Though insects are primarily terrestrial, some of them have become well adapted to life in water. But surprisingly most aquatic insects have chosen fresh water environs, and very few have taken to life in sea. Actually 5% of all insect species are aquatic in rivers and lakes, whereas fresh waters constitute 0.01% of the total amount of water in the biosphere, and the oceans cover 71% of the Earth. It is evident that competition was the main driving force in evolution of land arthropods, including insects, in taking to

aquatic life only in small numbers, as Crustacea and Trilobites had occupied in the past most of the available niches in water, and fishes were there as terrific predators. Arthropods, like Limulus, survived in water, thanks to a strong armored body resistant to any fish attack. Their spiny rounded cephalothorax is probably an obstacle to swallowing by fishes.
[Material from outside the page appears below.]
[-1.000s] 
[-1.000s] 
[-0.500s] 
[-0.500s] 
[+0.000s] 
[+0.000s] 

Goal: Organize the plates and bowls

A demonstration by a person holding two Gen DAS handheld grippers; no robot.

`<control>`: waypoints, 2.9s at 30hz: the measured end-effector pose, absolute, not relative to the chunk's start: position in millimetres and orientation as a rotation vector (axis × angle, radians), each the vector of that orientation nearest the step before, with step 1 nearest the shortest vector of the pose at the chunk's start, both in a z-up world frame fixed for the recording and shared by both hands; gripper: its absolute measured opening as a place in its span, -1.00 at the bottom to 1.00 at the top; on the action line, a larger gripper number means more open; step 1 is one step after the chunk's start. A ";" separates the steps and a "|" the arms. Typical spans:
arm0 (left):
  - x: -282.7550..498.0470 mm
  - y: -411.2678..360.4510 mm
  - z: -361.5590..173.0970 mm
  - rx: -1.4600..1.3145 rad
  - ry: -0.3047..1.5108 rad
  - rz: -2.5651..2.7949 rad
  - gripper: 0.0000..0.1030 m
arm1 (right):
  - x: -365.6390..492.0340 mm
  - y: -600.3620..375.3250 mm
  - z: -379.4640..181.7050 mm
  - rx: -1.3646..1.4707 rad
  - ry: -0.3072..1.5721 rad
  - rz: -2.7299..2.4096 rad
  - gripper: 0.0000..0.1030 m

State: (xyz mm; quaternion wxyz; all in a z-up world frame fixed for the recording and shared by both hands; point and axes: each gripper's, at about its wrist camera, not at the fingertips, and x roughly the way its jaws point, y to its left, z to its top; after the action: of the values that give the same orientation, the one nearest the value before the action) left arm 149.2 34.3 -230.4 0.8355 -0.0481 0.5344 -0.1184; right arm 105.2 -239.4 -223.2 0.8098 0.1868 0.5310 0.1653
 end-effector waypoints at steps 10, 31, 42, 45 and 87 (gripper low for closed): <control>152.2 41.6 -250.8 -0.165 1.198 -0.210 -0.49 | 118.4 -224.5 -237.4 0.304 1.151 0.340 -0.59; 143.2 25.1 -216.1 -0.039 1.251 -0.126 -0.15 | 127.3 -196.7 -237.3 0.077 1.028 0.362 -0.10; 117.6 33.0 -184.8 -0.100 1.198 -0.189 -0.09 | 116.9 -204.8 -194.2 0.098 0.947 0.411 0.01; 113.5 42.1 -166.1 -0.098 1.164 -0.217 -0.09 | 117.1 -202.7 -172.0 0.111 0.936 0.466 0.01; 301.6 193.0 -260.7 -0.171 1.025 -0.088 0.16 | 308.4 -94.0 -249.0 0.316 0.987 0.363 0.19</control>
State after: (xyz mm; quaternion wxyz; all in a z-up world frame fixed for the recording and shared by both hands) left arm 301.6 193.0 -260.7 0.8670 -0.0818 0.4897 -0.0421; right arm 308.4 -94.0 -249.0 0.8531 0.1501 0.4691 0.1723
Mackerras (1950) has reviewed marine insects, but his paper is very brief. A recent general review of marine insects has been done by Lanna Cheng (in Resh and Cardé, 2003). Among the 15 or so orders of Insects, living in marine or near marine habitats, the most important species are found in Collembola, Heteroptera, Homoptera, Coleoptera and Diptera. Lice, found among sea mammals or birds, present often some adaptation to sea water. Cheng (1976) distinguishes for sea dwelling insects 5 habitat catégories: pelagic, coastal, intertidal, mangrove and saltmarsh. Water can be brackish in mangrove areas, which in Thailand harbour even a frog, whereas Amphibia in general shun saltish water. Insects are common in all those habitats, except in the open sea.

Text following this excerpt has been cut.